Since December 1, 2005, OSCAR McMaster has received successive certifications by OntarioMD under the Physician IT Program. OSCAR McMaster version 19 has also achieved ISO 13485:2016 and ISO 27001 certifications, and has met the requirements of the latest OntarioMD Specification 4.1A. On September 30, 2012, OSCAR McMaster v12 product received Pre-implementation Certification for Jurisdiction Class, Laboratory and Clinical Documents, Electronic Medical Record. As of May 3, 2016, OSCAR is the only open-source Clinical Management System (CMS) product (out of a list of fourteen certified products from ten vendors) to meet/exceed the requirements that ensure the product supports defined standards for clinical and practice management software and is currently holding twenty percent of the market share.

== Components of OSCAR ==
OSCAR has many features which computerize and coordinate the important functions of a medical clinic.

- oscarEncounter is the patient's electronic medical record. It contains all of the patient's medical information, including CPP (Cumulative Patient Profile), patient history, progress notes, forms, documents, consultations and more.
- oscarRx is the OSCAR prescription program, which allows you to create electronic prescriptions, save personalized prescription information and favorites, and stay informed about possible drug interactions and allergy conflicts for each patient.

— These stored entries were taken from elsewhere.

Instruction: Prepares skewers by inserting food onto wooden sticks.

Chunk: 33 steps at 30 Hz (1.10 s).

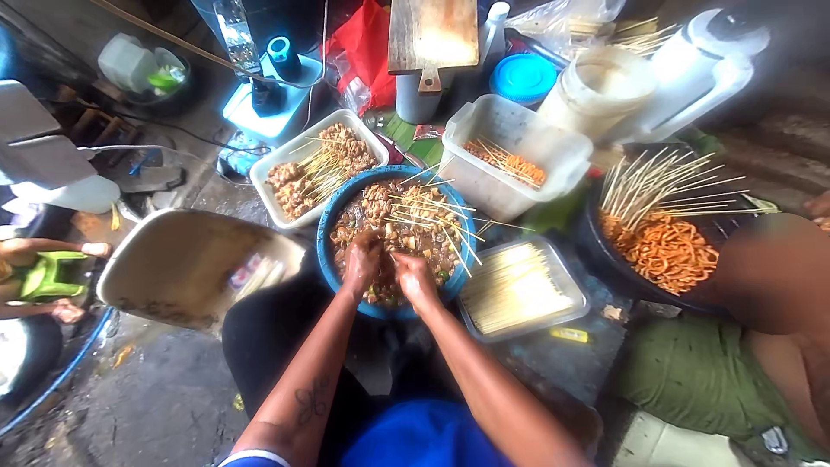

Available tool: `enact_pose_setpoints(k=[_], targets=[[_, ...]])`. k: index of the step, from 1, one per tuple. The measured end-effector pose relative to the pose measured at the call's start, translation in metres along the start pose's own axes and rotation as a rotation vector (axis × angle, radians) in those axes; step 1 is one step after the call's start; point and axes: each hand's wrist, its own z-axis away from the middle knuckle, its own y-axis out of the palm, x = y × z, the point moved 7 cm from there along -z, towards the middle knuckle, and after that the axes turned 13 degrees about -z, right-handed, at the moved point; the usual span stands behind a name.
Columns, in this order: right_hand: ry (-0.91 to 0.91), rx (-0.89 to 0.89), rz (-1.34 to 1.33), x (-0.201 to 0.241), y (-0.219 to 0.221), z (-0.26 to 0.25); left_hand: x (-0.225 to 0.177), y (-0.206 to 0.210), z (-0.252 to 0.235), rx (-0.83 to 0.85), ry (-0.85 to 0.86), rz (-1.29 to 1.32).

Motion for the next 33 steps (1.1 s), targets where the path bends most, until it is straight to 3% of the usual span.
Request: enact_pose_setpoints(k=[5, 7, 13, 19, 24, 33], targets=[[0.034, -0.005, 0.099, -0.006, -0.021, 0.002, 0.012, 0.012, -0.041, 0.119, -0.014, -0.422], [0.043, 0.005, 0.107, -0.010, -0.024, 0.006, 0.018, 0.015, -0.046, 0.218, -0.081, -0.466], [-0.060, 0.026, 0.213, 0.003, -0.025, 0.016, 0.030, -0.006, -0.044, 0.142, -0.140, 0.075], [-0.135, 0.018, 0.217, 0.018, -0.026, 0.019, 0.018, -0.020, -0.039, 0.086, -0.093, 0.269], [-0.213, 0.043, 0.213, 0.030, -0.021, 0.021, 0.020, -0.022, -0.038, 0.022, -0.100, 0.305], [-0.133, 0.085, 0.221, 0.025, -0.012, 0.017, 0.021, -0.023, -0.030, -0.078, -0.086, 0.234]])
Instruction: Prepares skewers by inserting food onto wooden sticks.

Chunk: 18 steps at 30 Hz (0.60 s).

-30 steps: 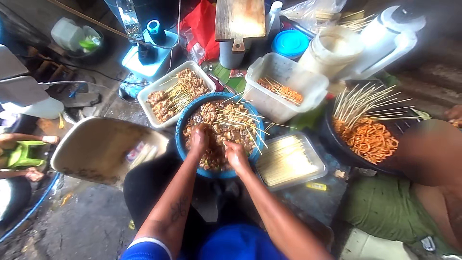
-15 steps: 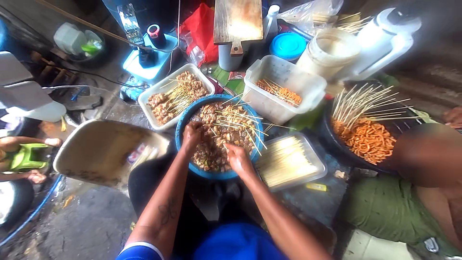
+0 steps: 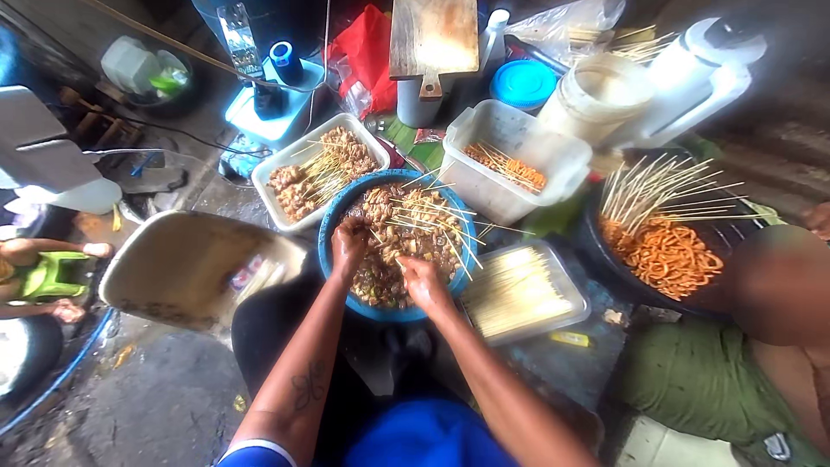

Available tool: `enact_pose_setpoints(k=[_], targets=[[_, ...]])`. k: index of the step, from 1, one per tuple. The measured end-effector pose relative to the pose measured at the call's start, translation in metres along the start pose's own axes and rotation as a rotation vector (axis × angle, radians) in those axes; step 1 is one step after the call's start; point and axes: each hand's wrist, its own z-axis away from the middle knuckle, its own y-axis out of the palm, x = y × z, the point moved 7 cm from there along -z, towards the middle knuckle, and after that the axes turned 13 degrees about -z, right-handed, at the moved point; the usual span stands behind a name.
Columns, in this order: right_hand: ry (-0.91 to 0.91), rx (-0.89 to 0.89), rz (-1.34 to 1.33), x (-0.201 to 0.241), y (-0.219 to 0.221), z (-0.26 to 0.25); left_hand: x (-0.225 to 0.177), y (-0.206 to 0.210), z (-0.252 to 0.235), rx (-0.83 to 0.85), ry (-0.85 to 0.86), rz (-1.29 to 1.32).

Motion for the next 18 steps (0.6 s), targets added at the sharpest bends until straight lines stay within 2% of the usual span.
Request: enact_pose_setpoints(k=[7, 14, 16, 18], targets=[[0.027, 0.004, -0.021, -0.004, 0.003, -0.003, 0.003, 0.005, 0.005, -0.031, 0.016, 0.008], [0.096, -0.020, -0.079, 0.005, 0.019, -0.012, -0.023, 0.003, 0.025, -0.033, 0.087, -0.274], [0.102, -0.030, -0.123, 0.007, 0.023, -0.019, -0.020, 0.005, 0.026, -0.046, 0.075, -0.178], [0.102, -0.024, -0.202, 0.003, 0.024, -0.021, -0.007, 0.008, 0.022, -0.006, -0.008, 0.040]])
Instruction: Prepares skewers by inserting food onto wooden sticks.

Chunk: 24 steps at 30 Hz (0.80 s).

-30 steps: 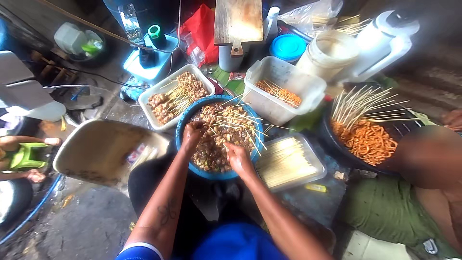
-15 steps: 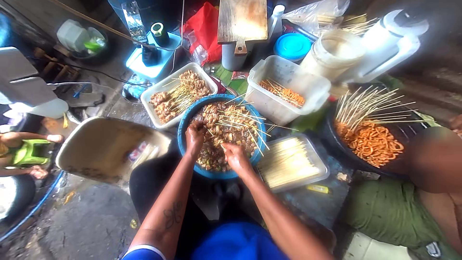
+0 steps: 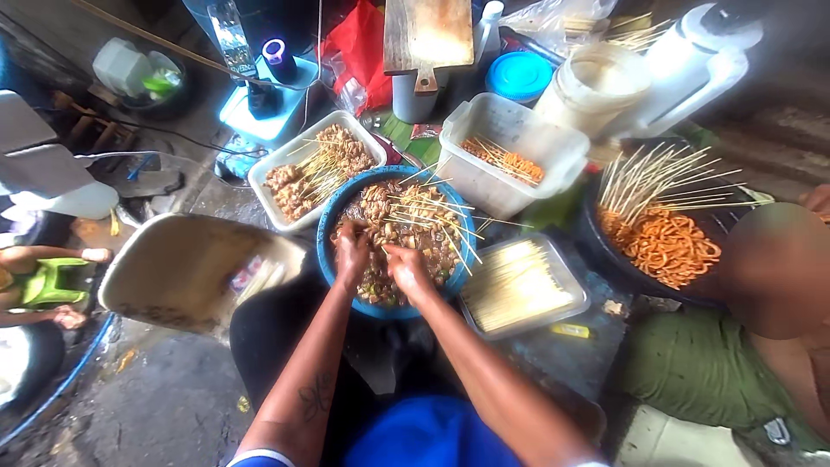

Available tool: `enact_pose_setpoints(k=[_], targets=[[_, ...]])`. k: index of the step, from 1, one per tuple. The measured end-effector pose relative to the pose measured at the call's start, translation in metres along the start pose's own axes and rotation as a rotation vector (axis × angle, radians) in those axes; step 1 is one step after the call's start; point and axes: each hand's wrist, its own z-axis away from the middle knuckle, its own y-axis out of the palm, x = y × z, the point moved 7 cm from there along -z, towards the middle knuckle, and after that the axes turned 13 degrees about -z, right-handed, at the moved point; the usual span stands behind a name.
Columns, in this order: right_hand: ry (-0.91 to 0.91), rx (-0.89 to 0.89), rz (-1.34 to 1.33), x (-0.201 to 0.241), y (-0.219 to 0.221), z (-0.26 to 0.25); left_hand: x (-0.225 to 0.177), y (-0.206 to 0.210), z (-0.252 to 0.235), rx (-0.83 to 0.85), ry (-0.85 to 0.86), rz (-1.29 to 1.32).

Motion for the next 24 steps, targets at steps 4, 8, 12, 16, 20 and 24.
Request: enact_pose_setpoints(k=[4, 8, 12, 16, 20, 24], targets=[[0.123, 0.016, -0.212, -0.007, -0.005, 0.012, 0.018, 0.016, -0.004, 0.225, -0.125, 0.334], [0.118, -0.064, -0.481, -0.015, -0.013, 0.013, 0.017, 0.046, 0.020, 0.321, -0.126, 0.202], [0.028, -0.138, -0.527, 0.013, -0.034, 0.005, 0.009, 0.085, 0.074, 0.641, -0.043, -0.092], [0.043, -0.147, -0.454, 0.014, -0.056, 0.015, 0.000, 0.051, 0.044, 0.609, -0.023, -0.296], [0.081, -0.121, -0.384, -0.008, -0.054, 0.024, 0.011, 0.011, -0.001, 0.272, -0.001, -0.537], [0.076, -0.032, -0.052, -0.021, -0.047, 0.029, 0.020, 0.016, -0.006, 0.242, -0.099, -0.547]])
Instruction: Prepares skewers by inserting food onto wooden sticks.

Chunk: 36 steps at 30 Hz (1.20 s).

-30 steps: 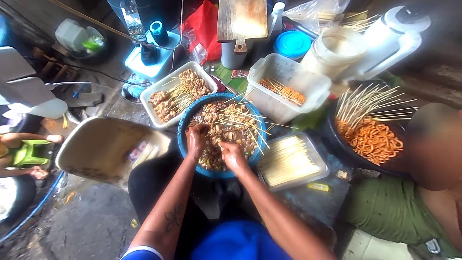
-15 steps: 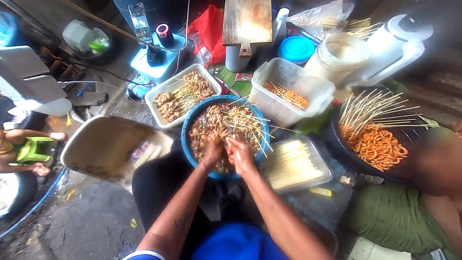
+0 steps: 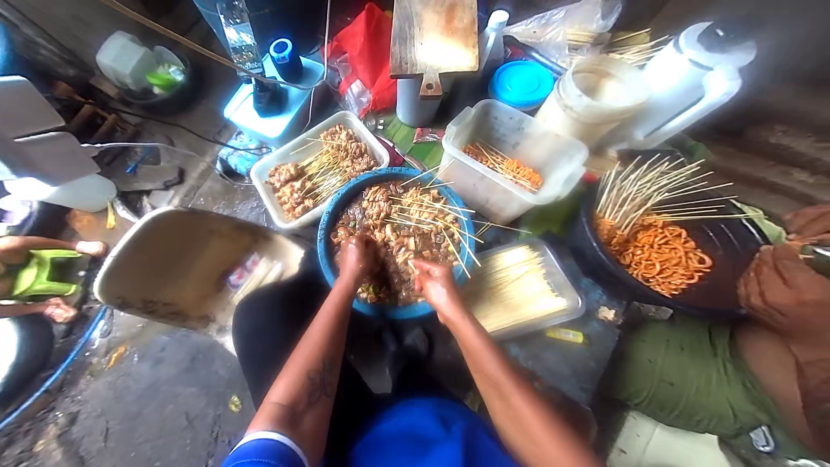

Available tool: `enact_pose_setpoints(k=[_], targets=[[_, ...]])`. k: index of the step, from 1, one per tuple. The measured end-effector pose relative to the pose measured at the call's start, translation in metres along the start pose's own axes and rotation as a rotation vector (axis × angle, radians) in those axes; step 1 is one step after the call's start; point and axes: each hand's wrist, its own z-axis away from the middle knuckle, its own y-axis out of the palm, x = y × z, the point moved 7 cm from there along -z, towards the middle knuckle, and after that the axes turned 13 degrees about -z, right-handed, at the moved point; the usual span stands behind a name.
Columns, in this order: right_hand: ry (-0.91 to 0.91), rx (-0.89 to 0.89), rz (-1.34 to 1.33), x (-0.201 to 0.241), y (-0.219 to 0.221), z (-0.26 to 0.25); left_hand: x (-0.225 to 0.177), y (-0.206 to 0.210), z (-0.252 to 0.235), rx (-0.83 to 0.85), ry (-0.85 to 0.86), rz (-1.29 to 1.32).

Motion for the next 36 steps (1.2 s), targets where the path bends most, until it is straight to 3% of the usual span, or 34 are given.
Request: enact_pose_setpoints(k=[3, 7, 9, 15, 19, 26, 36], targets=[[-0.021, 0.022, 0.132, -0.005, 0.001, 0.000, 0.011, -0.003, -0.003, -0.069, -0.002, 0.209], [-0.026, 0.029, 0.139, -0.008, 0.002, -0.001, 0.003, 0.007, -0.002, 0.035, 0.048, -0.062], [-0.011, 0.027, 0.133, -0.008, 0.003, -0.001, 0.001, 0.009, -0.002, 0.041, 0.037, -0.078], [-0.041, 0.025, 0.131, -0.009, 0.001, 0.001, 0.019, -0.001, 0.008, -0.020, -0.095, 0.691], [-0.072, 0.046, 0.177, -0.003, 0.006, 0.005, 0.019, 0.003, 0.009, -0.052, -0.165, 1.020], [-0.089, 0.067, 0.247, -0.004, 0.009, 0.008, 0.021, 0.010, 0.012, 0.026, -0.280, 1.232], [-0.124, 0.108, 0.293, -0.002, 0.014, 0.012, 0.024, 0.009, 0.014, -0.017, -0.313, 1.228]])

Prescription printing on label printers is supported, as are "wet" signatures placed on electronic prescriptions using external signature pads.
- oscarBilling is an integrated billing module that supports automated billing submission and reconciliation in the provinces of ON and BC.
- oscarDocument, a system for attaching any type of file to a patient's chart.
- Consultations allow you to send and manage referrals from OSCAR.
- eForms allow you to create (and import) custom "templates" which are useful for pre-filling patient data into commonly used forms, such as requisitions. eForms can be fully customized as they are simple HTML elements on top of a background image, and they can be imported/shared.
- Report by Template: able to run custom reports on any information in the OSCAR database and import report templates
- REST API and SOAP API: OSCAR has a full API for programmatic integration with other software systems.
- Electronic Referral Network integration: Integration with OCEAN eReferral network and other features.

== Features ==
- Web-based, multiplatform
- Open-source software based on open architecture components
- Multilingual interface support
- Know2Act, a collaborative database of clinical tools, shared across trusted social network groups and usable information available at the point of care.
- First EMR to be able to seamlessly integrate across independent EMR installations
- Faxing integration - send faxes from OSCAR (e.g. consultation requests, eForms etc.) and receive incoming faxes in the inbox to file

== Technical Features ==

- OSCAR is primarily written in JavaServer Pages (JSP) and served via the Apache Tomcat servlet container. The backend storage is a MySQL database (MariaDB). Most installations are performed on an Ubuntu Linux server (commercial deployments use a containerized version).
- OSCAR is installed on a different machine than the one it is used on, in a server-client configuration.

== Support Resources ==
Being an open source project, much of the support for OSCAR is obtained from the community, through the OSCAR mailing lists. The most active mailing list is oscarmcmaster-bc-users, with advanced topics happening in oscar-advanced-users.

Commercial support is also offered by office OSCAR Service Providers, or OSPs. Certain OSPs employ full-time development staff to maintain the code and to include proprietary features for their clients so end user physician can be locked into a particular provider although the basic code is open source.

=== Support Sites ===

- The oscarcanada.org and oscarmanual.org support sites are outdated and no longer updated. The support site for current versions of OSCAR is worldoscar.org which is supported by volunteers of the OSCAR community.